N.P.'s premise sounded interesting to me: suicides connected to a story, I was intrigued. But that storyline doesn't really take off: Yoshimoto instead focuses on the feelings those people involved in incestuous relationships would have as well as depression.
My biggest problem with N.P. is the God-awful choppy dialogue. It's a hot mess; characters hop from one subject onto the next and the way they converse is so blunt at times, it seems unnatural. It's too matter-of-fact and cringe-worthy. Any emotion – and a book about suicide and incest, well, there's emotion there – gets lost in this strange directness. It's harder to connect to the characters, but it can be done because N.P.'s characters are developed enough. These characters and their flawed inner beauty save N.P. and are what makes this a good (enough) read: N.P is a simplified novel (or translation…) with complex and thus interesting characters.

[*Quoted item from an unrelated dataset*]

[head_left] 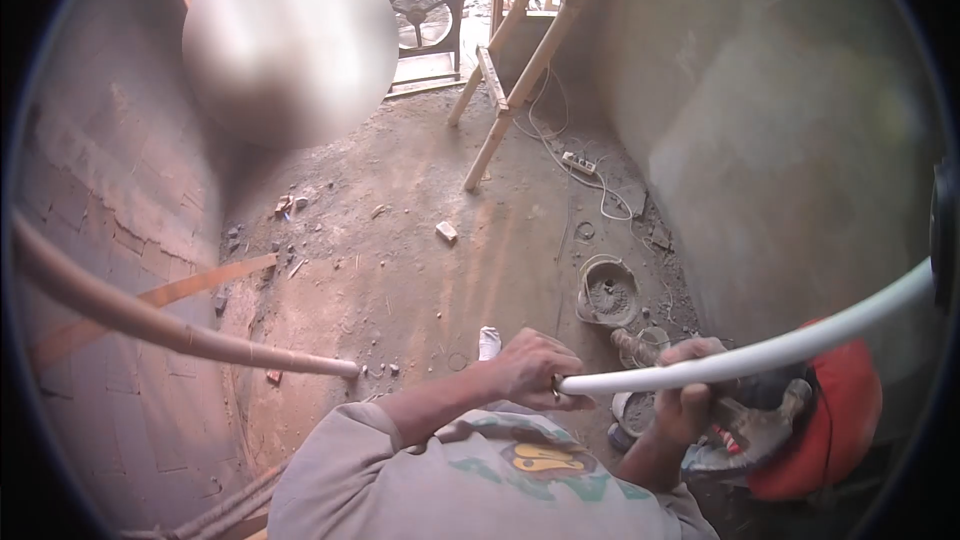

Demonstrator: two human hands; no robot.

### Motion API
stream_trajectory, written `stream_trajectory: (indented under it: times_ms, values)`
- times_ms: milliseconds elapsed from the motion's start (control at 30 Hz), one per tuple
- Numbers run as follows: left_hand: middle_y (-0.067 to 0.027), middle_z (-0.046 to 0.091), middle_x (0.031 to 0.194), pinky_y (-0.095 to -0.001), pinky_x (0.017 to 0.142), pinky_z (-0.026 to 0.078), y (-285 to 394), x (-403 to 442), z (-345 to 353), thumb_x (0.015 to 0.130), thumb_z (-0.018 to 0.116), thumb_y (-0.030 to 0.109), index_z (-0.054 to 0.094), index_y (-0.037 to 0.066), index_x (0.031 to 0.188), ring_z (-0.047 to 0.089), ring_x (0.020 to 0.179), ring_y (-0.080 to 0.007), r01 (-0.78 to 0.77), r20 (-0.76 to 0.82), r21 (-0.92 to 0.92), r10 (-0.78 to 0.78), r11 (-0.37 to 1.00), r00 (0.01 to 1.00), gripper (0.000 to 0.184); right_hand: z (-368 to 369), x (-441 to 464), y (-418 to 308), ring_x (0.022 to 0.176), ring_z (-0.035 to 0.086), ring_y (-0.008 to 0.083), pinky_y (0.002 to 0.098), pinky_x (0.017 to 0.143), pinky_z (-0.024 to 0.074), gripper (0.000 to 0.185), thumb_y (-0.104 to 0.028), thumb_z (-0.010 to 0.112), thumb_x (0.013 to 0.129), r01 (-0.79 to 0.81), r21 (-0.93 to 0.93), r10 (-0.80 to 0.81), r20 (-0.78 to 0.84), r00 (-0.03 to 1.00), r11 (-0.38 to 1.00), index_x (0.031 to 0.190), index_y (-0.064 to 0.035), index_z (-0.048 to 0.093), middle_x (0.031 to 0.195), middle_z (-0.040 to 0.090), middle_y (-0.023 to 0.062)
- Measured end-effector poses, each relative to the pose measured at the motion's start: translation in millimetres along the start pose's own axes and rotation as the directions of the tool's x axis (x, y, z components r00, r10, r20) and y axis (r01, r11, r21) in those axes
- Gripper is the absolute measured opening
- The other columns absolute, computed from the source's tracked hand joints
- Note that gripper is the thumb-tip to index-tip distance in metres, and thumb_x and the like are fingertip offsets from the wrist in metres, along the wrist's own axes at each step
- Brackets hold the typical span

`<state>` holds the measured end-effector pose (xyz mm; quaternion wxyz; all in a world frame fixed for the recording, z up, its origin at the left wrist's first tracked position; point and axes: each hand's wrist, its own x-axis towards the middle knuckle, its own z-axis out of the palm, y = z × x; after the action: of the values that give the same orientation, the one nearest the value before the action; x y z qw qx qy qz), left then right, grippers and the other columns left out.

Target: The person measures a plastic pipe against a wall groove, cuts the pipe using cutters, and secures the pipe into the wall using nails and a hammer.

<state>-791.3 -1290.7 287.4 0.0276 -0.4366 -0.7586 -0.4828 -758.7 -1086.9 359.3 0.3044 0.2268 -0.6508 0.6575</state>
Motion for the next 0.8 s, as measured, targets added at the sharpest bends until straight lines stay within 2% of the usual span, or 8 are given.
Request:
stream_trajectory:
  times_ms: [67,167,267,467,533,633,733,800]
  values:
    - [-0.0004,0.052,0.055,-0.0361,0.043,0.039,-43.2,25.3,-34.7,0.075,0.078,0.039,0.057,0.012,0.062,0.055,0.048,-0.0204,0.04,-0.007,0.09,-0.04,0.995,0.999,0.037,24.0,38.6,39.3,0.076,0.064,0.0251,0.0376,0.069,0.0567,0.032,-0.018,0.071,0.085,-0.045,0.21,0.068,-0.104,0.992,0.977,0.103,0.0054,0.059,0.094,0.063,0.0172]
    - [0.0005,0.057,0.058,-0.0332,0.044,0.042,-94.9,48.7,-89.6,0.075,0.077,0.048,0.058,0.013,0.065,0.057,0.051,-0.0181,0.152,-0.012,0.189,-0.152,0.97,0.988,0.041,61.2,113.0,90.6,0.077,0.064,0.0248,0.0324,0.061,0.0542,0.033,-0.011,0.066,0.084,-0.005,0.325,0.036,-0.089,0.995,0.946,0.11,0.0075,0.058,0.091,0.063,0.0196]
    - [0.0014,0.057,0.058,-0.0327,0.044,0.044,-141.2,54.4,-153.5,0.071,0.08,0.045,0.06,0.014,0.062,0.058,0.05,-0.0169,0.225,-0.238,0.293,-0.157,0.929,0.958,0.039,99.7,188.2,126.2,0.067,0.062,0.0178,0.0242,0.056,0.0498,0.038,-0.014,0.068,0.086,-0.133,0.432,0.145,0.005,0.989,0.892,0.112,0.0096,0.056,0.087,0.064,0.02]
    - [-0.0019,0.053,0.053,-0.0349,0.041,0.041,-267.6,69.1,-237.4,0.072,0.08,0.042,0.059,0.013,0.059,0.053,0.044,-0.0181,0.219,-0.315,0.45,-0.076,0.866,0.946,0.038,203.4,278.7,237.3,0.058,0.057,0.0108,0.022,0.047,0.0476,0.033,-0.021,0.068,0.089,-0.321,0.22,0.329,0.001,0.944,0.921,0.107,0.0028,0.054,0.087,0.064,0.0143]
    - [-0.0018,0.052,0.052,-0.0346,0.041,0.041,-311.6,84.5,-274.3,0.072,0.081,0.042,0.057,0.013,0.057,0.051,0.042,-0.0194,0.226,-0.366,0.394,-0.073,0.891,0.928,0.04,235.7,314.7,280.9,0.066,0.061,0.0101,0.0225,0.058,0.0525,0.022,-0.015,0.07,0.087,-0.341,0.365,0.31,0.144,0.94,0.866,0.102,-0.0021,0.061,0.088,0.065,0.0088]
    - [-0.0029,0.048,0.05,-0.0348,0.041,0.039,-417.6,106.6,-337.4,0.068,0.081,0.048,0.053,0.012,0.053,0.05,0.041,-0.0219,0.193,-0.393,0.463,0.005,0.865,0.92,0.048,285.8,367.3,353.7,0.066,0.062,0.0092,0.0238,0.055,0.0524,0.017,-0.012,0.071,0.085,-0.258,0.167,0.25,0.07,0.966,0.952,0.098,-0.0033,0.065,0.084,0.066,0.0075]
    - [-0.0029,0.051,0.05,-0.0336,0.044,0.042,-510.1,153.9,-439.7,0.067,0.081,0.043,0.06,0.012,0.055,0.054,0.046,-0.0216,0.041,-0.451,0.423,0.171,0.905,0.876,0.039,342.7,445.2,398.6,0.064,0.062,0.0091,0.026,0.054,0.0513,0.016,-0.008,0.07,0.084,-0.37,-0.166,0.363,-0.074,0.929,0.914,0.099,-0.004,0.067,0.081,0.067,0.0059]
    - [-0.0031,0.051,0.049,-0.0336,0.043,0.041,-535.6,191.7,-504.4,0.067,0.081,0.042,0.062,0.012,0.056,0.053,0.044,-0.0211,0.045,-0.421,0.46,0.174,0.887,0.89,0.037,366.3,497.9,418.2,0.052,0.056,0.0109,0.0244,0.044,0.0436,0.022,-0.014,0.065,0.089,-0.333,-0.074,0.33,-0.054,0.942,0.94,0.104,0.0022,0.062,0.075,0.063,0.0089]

Sui is the best example: such a lost character, erratic and impulsive with low self-esteem and no aspirations other than taking it day by day. She seems full of life and energetic, but embraces melancholy and appears to be older than her age. Sui seems to me a very tired person. The Sui in suicide.
Yoshimoto urges us to feel compassion for people like Sui, her brother and her father (and even Saki, who stood by without saying a word), because these people have been tormenting themselves enough already. Guilt is a killer: Sui and those around her struggle with being alive. A heavy theme, but Yoshimoto keeps it light enough without losing the serious nature or the beauty of her writing.
"From the moment we met, I was a butterfly that flew into that space that was his soul, a room where the light had begun to dim."
– p. 28
I didn't enjoy the dialogue, which makes up for a large chunk of the total text, but how I love Yoshimoto's melancholy descriptions as well as her images of sun, summer feeling, orange light (a major theme in this book – figurative darkness versus literal lightness). Her imagery, put into words, always grips me. And while the dialogue is robotic in ways, the narration itself is comfortable: it's Kazami remembering a period in her life and recounting it as if we were there, listening to her.
So N.P. does have a lot of qualities to it, but it is not my favorite book of Yoshimoto's. I can't help but to ask myself, forever, if this feeling would have been different had the translator been someone else. I think partially, yes – but I also do believe Yoshimoto can do (and has done) better.